Ma mettiamo da parte per un attimo la nuova rivalutazione delle pensioni per tornare a quanto successo ad inizio 2019, quando gli assegni sono saliti dell’1,1%. In molti, però, non sanno che quel tasso di rivalutazione, così come quello che verrà applicato nel 2020, era frutto solamente di una stima e che per questo motivo necessita di una conferma.

Solo con il decreto ministeriale in arrivo in Gazzetta Ufficiale si saprà se questa percentuale di rivalutazione verrà confermata oppure no; in caso di variazione è previsto un conguaglio sulle pensioni, con il pensionato che dovrebbe restituire una parte di quanto percepito in più (in caso di tasso più basso) oppure godrebbe di un ulteriore aumento (se l’indice dovesse essere più alto).

Anche su questo tema ci sono delle anticipazioni importanti che dovrebbero trovare conferma nel decreto che MEF e Ministero del Lavoro pubblicheranno nelle prossime settimane.

Pensioni 2019: non ci sarà alcun conguaglio

Ci sono buone notizie per i pensionati: sugli importi delle pensioni percepite nel 2019 non ci sarà alcun conguaglio.

Questo perché il decreto ministeriale in pubblicazione in GU conferma l’indice FOI (variazione dell’indice generale dei prezzi al consumo per le famiglie di operai e impiegati al netto dei tabacchi) dell’1,1%; non c’è alcun rischio, quindi, di dover restituire una parte (seppur minima) dell’importo percepito.

Pensioni 2020: tasso di rivalutazione dello 0,4%

Le buone notizie si concludono qui; come anticipato, infatti, per il 2020 il FOI stimato dall’ISTAT, sulla base del quale verrà effettuata la perequazione degli assegni, è molto più basso di quello applicato nel 2019.

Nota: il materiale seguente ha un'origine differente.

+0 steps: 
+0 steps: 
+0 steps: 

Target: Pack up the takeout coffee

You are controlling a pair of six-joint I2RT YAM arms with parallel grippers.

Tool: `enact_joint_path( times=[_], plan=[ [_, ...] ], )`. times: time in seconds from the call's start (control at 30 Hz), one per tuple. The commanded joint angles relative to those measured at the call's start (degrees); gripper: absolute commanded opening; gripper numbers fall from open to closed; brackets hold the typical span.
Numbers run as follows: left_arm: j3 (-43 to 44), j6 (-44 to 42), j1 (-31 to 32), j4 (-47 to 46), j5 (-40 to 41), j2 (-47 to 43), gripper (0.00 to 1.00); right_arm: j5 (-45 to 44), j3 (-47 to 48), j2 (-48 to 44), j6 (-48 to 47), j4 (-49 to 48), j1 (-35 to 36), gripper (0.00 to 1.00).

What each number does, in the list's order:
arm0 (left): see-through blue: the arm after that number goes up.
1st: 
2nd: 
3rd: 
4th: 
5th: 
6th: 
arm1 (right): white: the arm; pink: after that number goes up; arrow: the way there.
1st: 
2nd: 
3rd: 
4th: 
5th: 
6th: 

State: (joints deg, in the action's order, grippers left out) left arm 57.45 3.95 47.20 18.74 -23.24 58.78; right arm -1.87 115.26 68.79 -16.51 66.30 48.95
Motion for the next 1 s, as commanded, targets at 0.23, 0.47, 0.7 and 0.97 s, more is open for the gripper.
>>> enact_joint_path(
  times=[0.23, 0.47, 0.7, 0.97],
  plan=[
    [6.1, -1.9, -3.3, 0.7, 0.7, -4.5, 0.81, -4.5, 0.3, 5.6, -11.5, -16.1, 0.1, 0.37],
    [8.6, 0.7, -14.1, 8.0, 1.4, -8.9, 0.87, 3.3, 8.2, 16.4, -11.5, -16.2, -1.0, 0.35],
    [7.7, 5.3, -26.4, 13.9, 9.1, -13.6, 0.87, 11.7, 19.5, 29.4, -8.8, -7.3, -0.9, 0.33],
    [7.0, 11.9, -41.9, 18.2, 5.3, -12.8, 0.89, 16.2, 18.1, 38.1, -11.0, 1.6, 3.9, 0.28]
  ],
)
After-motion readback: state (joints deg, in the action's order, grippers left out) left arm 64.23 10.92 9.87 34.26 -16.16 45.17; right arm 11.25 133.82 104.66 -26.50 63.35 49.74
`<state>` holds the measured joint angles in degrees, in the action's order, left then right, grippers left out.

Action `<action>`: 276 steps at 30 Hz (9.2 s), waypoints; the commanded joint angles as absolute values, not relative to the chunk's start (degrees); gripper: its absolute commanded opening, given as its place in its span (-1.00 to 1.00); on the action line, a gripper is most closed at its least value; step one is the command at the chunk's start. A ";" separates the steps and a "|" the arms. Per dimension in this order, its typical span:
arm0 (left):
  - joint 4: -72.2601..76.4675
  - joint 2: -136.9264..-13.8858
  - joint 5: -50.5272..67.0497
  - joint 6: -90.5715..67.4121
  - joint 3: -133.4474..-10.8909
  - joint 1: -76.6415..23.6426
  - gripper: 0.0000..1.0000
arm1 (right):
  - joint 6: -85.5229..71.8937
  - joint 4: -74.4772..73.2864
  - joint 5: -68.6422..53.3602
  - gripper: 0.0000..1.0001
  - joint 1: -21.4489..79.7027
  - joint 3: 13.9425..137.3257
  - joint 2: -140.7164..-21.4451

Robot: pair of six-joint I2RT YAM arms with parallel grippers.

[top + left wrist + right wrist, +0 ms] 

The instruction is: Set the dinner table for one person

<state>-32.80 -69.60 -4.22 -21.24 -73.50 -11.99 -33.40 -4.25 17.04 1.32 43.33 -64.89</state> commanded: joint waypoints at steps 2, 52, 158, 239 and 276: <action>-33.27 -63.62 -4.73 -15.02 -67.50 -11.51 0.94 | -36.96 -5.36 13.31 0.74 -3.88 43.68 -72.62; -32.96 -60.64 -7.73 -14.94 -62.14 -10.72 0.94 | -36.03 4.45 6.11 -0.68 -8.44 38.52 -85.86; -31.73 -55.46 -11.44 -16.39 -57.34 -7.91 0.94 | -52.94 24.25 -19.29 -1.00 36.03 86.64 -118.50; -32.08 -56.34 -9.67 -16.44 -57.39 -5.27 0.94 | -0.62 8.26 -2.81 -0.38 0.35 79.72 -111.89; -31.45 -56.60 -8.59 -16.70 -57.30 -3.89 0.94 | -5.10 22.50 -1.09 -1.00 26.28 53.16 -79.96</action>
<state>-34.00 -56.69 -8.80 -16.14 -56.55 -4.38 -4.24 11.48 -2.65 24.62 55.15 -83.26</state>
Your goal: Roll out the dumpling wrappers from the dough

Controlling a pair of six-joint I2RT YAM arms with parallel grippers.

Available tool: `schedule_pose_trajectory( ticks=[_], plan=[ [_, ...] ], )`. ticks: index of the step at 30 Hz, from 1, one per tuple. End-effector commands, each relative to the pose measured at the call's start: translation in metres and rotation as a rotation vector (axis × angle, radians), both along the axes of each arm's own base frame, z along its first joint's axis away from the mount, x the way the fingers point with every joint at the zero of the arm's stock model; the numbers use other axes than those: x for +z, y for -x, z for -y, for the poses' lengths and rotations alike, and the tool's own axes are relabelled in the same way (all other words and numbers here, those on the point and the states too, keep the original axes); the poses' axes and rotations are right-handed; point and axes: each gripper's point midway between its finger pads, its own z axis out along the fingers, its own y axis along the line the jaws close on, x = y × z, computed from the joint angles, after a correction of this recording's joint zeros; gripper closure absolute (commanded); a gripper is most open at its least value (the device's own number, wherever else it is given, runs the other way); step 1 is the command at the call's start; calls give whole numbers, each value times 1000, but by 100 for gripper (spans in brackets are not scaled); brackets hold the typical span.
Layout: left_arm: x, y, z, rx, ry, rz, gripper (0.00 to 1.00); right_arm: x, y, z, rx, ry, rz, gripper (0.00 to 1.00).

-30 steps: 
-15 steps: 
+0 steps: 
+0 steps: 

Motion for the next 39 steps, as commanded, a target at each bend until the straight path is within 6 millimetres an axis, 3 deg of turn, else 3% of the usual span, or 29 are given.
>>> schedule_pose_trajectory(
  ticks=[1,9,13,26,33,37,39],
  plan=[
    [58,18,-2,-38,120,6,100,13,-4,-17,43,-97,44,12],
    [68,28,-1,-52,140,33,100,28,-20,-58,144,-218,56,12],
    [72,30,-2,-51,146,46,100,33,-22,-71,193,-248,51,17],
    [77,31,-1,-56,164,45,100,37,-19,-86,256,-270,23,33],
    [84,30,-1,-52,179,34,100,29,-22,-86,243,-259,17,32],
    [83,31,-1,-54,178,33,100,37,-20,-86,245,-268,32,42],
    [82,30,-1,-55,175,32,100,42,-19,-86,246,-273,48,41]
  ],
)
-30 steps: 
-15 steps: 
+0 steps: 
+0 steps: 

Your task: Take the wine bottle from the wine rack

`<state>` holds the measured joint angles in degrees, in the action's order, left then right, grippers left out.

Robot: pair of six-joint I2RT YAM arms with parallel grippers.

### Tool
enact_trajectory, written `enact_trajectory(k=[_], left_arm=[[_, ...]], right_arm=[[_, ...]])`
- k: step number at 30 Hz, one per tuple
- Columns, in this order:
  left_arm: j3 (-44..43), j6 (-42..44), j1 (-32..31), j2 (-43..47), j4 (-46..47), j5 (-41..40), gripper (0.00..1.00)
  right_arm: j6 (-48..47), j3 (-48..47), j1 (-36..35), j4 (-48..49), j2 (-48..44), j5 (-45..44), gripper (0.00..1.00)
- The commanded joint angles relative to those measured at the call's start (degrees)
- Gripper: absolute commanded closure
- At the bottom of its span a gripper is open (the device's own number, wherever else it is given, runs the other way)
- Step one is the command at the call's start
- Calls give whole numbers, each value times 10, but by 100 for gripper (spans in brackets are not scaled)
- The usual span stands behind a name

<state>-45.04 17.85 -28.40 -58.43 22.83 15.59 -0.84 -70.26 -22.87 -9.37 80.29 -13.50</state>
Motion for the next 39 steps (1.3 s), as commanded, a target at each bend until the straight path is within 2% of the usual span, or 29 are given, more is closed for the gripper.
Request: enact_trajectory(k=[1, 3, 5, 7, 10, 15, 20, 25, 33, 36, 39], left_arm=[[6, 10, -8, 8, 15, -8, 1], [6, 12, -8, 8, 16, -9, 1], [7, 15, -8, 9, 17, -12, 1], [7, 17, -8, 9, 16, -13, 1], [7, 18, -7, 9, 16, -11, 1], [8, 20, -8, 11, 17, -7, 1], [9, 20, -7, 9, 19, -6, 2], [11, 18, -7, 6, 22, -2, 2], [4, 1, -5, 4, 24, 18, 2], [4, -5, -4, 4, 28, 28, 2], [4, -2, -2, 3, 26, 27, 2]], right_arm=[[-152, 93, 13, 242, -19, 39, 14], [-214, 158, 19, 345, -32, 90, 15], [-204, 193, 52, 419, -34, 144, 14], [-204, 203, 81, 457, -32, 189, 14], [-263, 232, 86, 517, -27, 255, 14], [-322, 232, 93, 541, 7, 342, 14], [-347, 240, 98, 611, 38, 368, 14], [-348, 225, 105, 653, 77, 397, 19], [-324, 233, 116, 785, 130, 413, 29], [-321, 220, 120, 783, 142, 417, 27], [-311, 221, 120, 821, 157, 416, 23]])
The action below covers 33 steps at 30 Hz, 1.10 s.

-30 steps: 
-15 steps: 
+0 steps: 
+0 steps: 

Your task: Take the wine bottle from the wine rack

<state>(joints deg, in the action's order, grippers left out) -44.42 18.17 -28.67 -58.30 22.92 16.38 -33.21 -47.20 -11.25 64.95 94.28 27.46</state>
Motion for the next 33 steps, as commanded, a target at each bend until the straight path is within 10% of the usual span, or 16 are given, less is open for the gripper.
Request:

Fino a qualche giorno fa le ultime notizie sulle pensioni stimavano un tasso dello 0,60%, ma le indiscrezioni raccolte da Il Sole 24 Ore ci dicono altro: tenendo conto del tasso di inflazione appena comunicato dall’ISTAT, la percentuale di rivalutazione sarà di appena lo 0,40%.

Meno della metà rispetto a quanto assistito lo scorso anno, con gli assegni che aumenteranno di pochi euro.

A tal proposito sembra che il Governo stia riflettendo sull’ipotesi di tornare - parzialmente - al vecchio sistema di perequazione: vale la pena ricordare, infatti, che per effetto di quanto previsto dalla Legge di Bilancio 2019 la rivalutazione viene effettuata con un’elasticità variabile a seconda della fascia d’importo di appartenenza, con un’indicizzazione del 100% solamente per gli assegni che non superano di tre volte il trattamento minimo.

Ebbene, per il momento la Legge di Bilancio 2020 estende anche a coloro che non superano di quattro volte il trattamento minimo la possibilità di godere di una rivalutazione piena (piuttosto che del 97%, percentuale stabilita dalla manovra finanziaria dello scorso anno); sembra però che con il passaggio in Parlamento del testo della manovra anche chi ha una pensione non superiore a cinque volte il trattamento minimo sarà soggetto ad una rivalutazione piena (anziché del 77%).